Since the fall of the Berlin Wall in 1989, numerous recordings made in the former GDR have gained a wider audience through companies such as Berlin Classics. The label’s Eterna Classics reissue series replicates the original content and packaging for a fascinating, if uneven selection of material.

Published: January 20, 2012 at 4:22 pm

COMPOSERS: Various
LABELS: Berlin Classics
CATALOGUE NO: See text for individual catalogue numbers

Since the fall of the Berlin Wall in 1989, numerous recordings made in the former GDR have gained a wider audience through companies such as Berlin Classics. The label’s Eterna Classics reissue series replicates the original content and packaging for a fascinating, if uneven selection of material.
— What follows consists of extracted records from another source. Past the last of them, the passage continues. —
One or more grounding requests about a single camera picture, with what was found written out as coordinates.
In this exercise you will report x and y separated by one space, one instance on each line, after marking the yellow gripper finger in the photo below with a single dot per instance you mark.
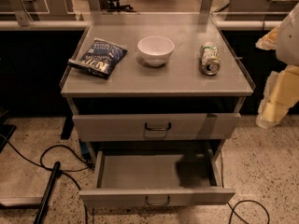
268 41

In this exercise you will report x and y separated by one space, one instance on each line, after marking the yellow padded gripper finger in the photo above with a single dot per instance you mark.
281 93

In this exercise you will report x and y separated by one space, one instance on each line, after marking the grey drawer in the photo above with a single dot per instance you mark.
141 127
155 180

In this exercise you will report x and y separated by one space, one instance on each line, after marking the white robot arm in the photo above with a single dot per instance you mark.
287 50

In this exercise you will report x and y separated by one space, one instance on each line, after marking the grey top drawer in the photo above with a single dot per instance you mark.
141 127

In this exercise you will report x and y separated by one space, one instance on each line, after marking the grey drawer cabinet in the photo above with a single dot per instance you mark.
177 87

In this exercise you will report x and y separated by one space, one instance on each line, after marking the green soda can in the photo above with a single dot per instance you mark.
210 59

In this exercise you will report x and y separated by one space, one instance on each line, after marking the white bowl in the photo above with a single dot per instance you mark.
155 50

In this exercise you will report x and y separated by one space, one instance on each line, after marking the blue chip bag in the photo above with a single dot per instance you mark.
100 59

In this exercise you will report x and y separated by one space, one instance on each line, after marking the black pole on floor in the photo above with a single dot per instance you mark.
43 207

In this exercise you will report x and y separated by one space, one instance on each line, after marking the white horizontal rail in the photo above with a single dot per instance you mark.
81 25
It includes IVES’s Holidays Symphony (0032462 BC, £8.99) with the Leipzig RSO under Wolf-Dieter Hauschild. The composer’s hazy, sustained string-writing in ‘Washington’s Birthday’ and ‘The Fourth of July’ is beautifully weighted and dark, though the frequent references to hymn and popular tunes are, for the most part, imbued with little stylistic flair or comprehension.
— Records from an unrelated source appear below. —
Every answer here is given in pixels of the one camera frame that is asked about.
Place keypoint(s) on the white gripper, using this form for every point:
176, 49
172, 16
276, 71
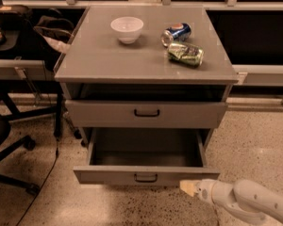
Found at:
205, 191

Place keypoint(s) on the grey drawer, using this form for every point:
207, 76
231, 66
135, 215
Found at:
144, 157
146, 114

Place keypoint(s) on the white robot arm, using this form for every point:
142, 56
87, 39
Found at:
244, 199

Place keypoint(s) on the grey drawer cabinet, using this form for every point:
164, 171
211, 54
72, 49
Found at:
98, 67

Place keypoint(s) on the green crushed soda can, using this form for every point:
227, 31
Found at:
186, 53

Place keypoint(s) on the blue soda can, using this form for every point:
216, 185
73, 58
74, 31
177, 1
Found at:
176, 32

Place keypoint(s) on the white ceramic bowl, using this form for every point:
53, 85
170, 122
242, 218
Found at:
127, 29

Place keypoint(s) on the black office chair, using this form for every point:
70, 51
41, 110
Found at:
28, 143

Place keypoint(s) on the dark bag on desk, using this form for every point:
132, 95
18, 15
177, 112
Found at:
53, 38

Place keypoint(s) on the grey side desk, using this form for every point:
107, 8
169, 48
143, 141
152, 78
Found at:
31, 77
It hardly displaces the more idiomatic, technically adroit Bernstein or Tilson Thomas (Sony). Kurt Masur’s fluent, fleet Leipzig Gewandhaus MAHLER Seventh (0032432 BC, £8.99?) stands out for the clarity of the composer’s chamber-like textures in inner movements.

Just don’t expect the demonic, eerie undercurrents that Bernstein and Kubelík (both DG) bring out in this symphony. Moreover, the Leipzig brass falls short of the macho heft of its Chicago colleagues under Abbado (DG) or Solti (Decca), to name other mid-price contenders.

There’s nothing special about a solidly played, opaquely engineered 1965 Václav Neumann/Leipzig Gewandhaus selection of BRAHMS Hungarian Dances and DVORÁK Slavonic Dances (0032452 BC, £8.99), especially in light of the fact that Neumann later made superb complete recordings of the Dvorák for Supraphon and Canyon.

Audiophiles will be happy to show off their systems with Heinz Rogner’s JANÁCEK Sinfonietta and Taras Bulba (0032422 BC, £8.99), though the Berlin RSO doesn’t come close to the technical flexibility and expressive variety typifying the Mackerras and Ancerl benchmarks (Decca and Supraphon).

Yet Rogner and his musicians heroically rise to the ambitious dimensions of MIKIS THEODORAKIS’s sprawling, overwrought Third Symphony for soprano soloist, chorus and orchestra, recorded live at its 1982 premiere (0032412 BC, £8.99).

JOHN CORIGLIANO’s more modestly scaled First Symphony seems positively Mozartian by comparison, embodying a more organic, purposeful kind of stylistic pot-pourri.